Journal Club: Cell Biology, Virology, Genetics, and Neuroscience

CELL BIOLOGY: Load regulates bone formation and Sclerostin expression through a TGFβ-dependent mechanism. Nguyen, J.; Tang, S.Y.; Nguyen, D.; Alliston, T. PLoS One. 8(1):e53813.

Osteoclasts, osteoblasts and osteocytes are three cells that continually remodel our bones in response to daily cues such as physical stresses and mineral availability. Osteocytes coordinate the function of osteoblasts and osteoclasts by secreting hormones such as sclerostin, which inhibits bone formation in response to mechanical stress (such as bearing weight).

While sclerostin is considered a central player in bone regulation, the mechanism that initiates its secretion is not known. Like sclerostin, the molecule TGFβ is also involved in regulating homeostasis of bone formation and degradation, though like sclerostin, it too is poorly understood.

Here, researchers describe how TGFβ prevents sclerostin activation; mechanical stress inhibits TGFβ activity, which is required to keep sclerostin inhibited. Therefore, under stress, TGFβ is downregulated in the bone, sclerostin becomes active, and bone formation is prevented.

VIROLOGY: Delivery of Herpes Simplex virus to retinal ganglion cell axon is dependent on viral protein Us9. Draper, J.M. et al. (Lavail). Investigative Ophthalmology and Visual Science.  January 15. [Epub ahead of print]

Herpes simplex virus invades neurons and hides in the cell body during latent (non-symptomatic) infection. During an outbreak, the virus moves to the axon of the neuron and into neighboring cells in the skin, where they create the typical herpetic cold sore. In this paper, researchers wanted to identify the viral proteins necessary for the virus to move from the cell body to the axon of the neuron in preparation for infection of new cells and cold sore formation.

Us9, a candidate protein, was deleted from the virus; the mutant virus was then injected into mouse retinas to determine the efficiency of infection compared to normal virus, as a way to measure how effectively the virus can move from the cell body of one infected neuron into the axon, where it can infect another cell. They found that Us9 and furthermore, a specific region of Us9, was required for movement of the virus to the cell axon in order to infect new cells.

GENETICS: Single-stranded annealing induced by re-initiation of replication origins provides a novel and efficient mechanism for generating copy number expansion via non-allelic homologous recombination. Finn, K.J.; Li, J.J. PLoS Genetics. 9(1):e1003192.

Homologous recombination is the process by which two alleles for the same gene that contain regions of similarity (homology) located on different branches of the same chromosome twist around each other and cause the branches to effectively switch sides (recombine). Recombination can also happen with two similar regions of different genes or even different chromosomes, called “non-allelic homologous recombination,” which often results in the generation of repeated sequences, or “copy number expansion,” in the genome.

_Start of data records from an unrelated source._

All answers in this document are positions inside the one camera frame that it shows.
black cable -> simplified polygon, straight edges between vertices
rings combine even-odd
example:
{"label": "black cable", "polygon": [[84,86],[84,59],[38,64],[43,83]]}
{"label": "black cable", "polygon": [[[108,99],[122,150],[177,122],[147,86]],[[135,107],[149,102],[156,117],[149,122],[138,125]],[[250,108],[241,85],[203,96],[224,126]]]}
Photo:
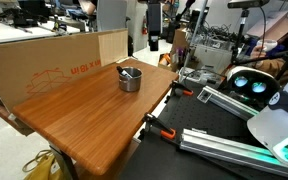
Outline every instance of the black cable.
{"label": "black cable", "polygon": [[286,2],[286,0],[284,0],[283,4],[281,5],[281,7],[280,7],[280,9],[278,11],[281,11],[281,9],[283,8],[285,2]]}
{"label": "black cable", "polygon": [[135,57],[135,56],[133,56],[133,55],[132,55],[132,56],[130,56],[130,57],[131,57],[131,58],[134,58],[134,59],[137,59],[137,60],[138,60],[138,58],[137,58],[137,57]]}
{"label": "black cable", "polygon": [[185,76],[185,78],[184,78],[184,80],[183,80],[183,82],[184,82],[184,86],[187,86],[186,85],[186,79],[187,79],[187,77],[189,76],[189,75],[191,75],[191,74],[193,74],[193,73],[195,73],[196,72],[196,70],[195,71],[192,71],[192,72],[190,72],[190,73],[188,73],[188,74],[183,74],[184,76]]}
{"label": "black cable", "polygon": [[265,31],[266,31],[266,16],[265,16],[265,12],[264,12],[264,10],[263,10],[262,7],[260,7],[260,9],[261,9],[261,11],[262,11],[262,13],[263,13],[263,17],[264,17],[264,32],[263,32],[262,47],[261,47],[260,53],[258,54],[258,58],[260,57],[260,55],[261,55],[262,52],[263,52],[264,40],[265,40]]}
{"label": "black cable", "polygon": [[223,26],[225,27],[225,29],[226,29],[226,32],[229,34],[229,33],[230,33],[230,30],[229,30],[229,28],[228,28],[228,27],[227,27],[225,24],[222,24],[221,28],[222,28]]}
{"label": "black cable", "polygon": [[172,15],[168,15],[165,11],[162,11],[162,12],[163,12],[163,14],[164,14],[166,17],[170,18],[171,20],[172,20],[173,18],[175,18],[175,17],[172,17]]}
{"label": "black cable", "polygon": [[206,24],[207,24],[207,27],[208,27],[208,29],[210,28],[210,25],[208,24],[208,22],[207,21],[204,21]]}

metal frame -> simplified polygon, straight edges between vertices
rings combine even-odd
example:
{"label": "metal frame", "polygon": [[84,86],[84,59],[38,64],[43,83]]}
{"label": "metal frame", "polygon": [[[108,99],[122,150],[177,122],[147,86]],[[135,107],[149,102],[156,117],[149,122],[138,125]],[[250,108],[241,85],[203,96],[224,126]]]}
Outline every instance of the metal frame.
{"label": "metal frame", "polygon": [[72,159],[63,151],[61,151],[57,146],[55,146],[51,142],[49,143],[50,143],[52,153],[54,154],[58,165],[63,171],[64,178],[66,180],[78,180],[79,178],[75,170],[74,164],[72,162]]}
{"label": "metal frame", "polygon": [[288,178],[288,166],[278,161],[267,149],[214,137],[188,129],[183,130],[180,149]]}
{"label": "metal frame", "polygon": [[[205,11],[207,3],[208,3],[208,0],[204,0],[200,12],[204,12]],[[204,13],[201,13],[199,15],[198,19],[197,19],[196,26],[195,26],[195,29],[194,29],[194,33],[193,33],[192,39],[190,40],[190,43],[189,43],[189,47],[190,48],[194,47],[194,45],[195,45],[196,33],[197,33],[197,30],[198,30],[198,28],[199,28],[199,26],[200,26],[200,24],[201,24],[201,22],[203,20],[203,17],[204,17]],[[188,62],[189,62],[190,58],[191,58],[190,53],[188,53],[188,55],[186,56],[185,61],[184,61],[184,66],[183,66],[182,73],[184,73],[186,71],[186,67],[188,65]],[[180,77],[182,77],[182,79],[180,79],[179,81],[182,82],[184,80],[183,74],[180,74]]]}
{"label": "metal frame", "polygon": [[220,106],[221,108],[231,112],[232,114],[244,119],[249,120],[251,117],[257,115],[259,112],[249,106],[246,106],[233,98],[222,94],[215,89],[205,86],[201,93],[197,96],[197,99],[206,103],[211,101],[212,103]]}

wooden table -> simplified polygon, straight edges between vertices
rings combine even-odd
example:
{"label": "wooden table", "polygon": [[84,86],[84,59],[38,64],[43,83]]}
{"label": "wooden table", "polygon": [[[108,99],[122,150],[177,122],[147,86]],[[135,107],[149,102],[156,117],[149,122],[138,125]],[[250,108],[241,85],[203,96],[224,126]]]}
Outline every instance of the wooden table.
{"label": "wooden table", "polygon": [[[141,69],[138,92],[119,89],[116,66]],[[178,75],[136,60],[111,64],[85,78],[29,99],[14,114],[95,175],[104,174],[130,143]]]}

gray floor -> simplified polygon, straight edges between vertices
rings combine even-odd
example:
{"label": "gray floor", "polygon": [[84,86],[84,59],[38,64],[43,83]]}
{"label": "gray floor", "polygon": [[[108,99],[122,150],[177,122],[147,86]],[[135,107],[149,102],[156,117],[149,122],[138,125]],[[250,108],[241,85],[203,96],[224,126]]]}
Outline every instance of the gray floor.
{"label": "gray floor", "polygon": [[[149,48],[134,53],[139,60],[157,66],[159,56],[170,52],[171,44],[160,41],[160,50],[150,52]],[[158,115],[163,109],[161,103],[153,112]],[[35,157],[43,149],[49,149],[48,142],[37,133],[23,136],[0,118],[0,180],[19,180],[26,176],[22,172],[23,165]]]}

metal cup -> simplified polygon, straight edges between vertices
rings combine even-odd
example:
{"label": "metal cup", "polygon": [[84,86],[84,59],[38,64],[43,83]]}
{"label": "metal cup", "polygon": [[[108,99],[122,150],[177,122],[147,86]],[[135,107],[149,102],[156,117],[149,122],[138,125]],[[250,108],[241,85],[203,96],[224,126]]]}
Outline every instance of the metal cup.
{"label": "metal cup", "polygon": [[119,82],[120,89],[122,89],[123,91],[127,91],[127,92],[138,91],[141,87],[142,71],[133,67],[125,67],[123,69],[129,75],[131,75],[132,78],[128,78],[120,74],[119,75],[120,76],[120,82]]}

Here, researchers characterize a newly discovered mechanism that generates repeated sequences. Normally, DNA can start replication at any “origin of replication” site, which usually are only initiated when the cell divides. However, the researchers found that aberrant “re-replication” initiation easily turns into a form of non-homologous recombination, resulting in duplication of repeated DNA.

NEUROSCIENCE: Genes that act downstream of sensory neurons to influence longevity, Dauer formation and pathogen responses in Caenorhabditis elegans. Gaglia, M.M. et al. (Lee).PLoS Genetics. 8(12):e1003133.

In its simplest terms, the nervous system is meant to tie basic bodily functions with environmental input so as to coordinate life with surrounding circumstances. For example, if your nervous system tells you it is cold, you are moved to find a warmer place, shiver and move blood to vital organs. An interesting way to map neuronal functions with bodily processes is to genetically manipulate neuronal function and observe changes in behavior. This type of manipulation is easy with the model organism C. elegans, a little nematode that is easy to genetically manipulate.

Here, researchers found that deletion of the gene daf10 results in a lack of development and function of many sensory neurons. Accordingly, daf10 deletion also prevented the nematode from properly entering the hibernation-like “dauer” phase of development, in addition to bacterial avoidance.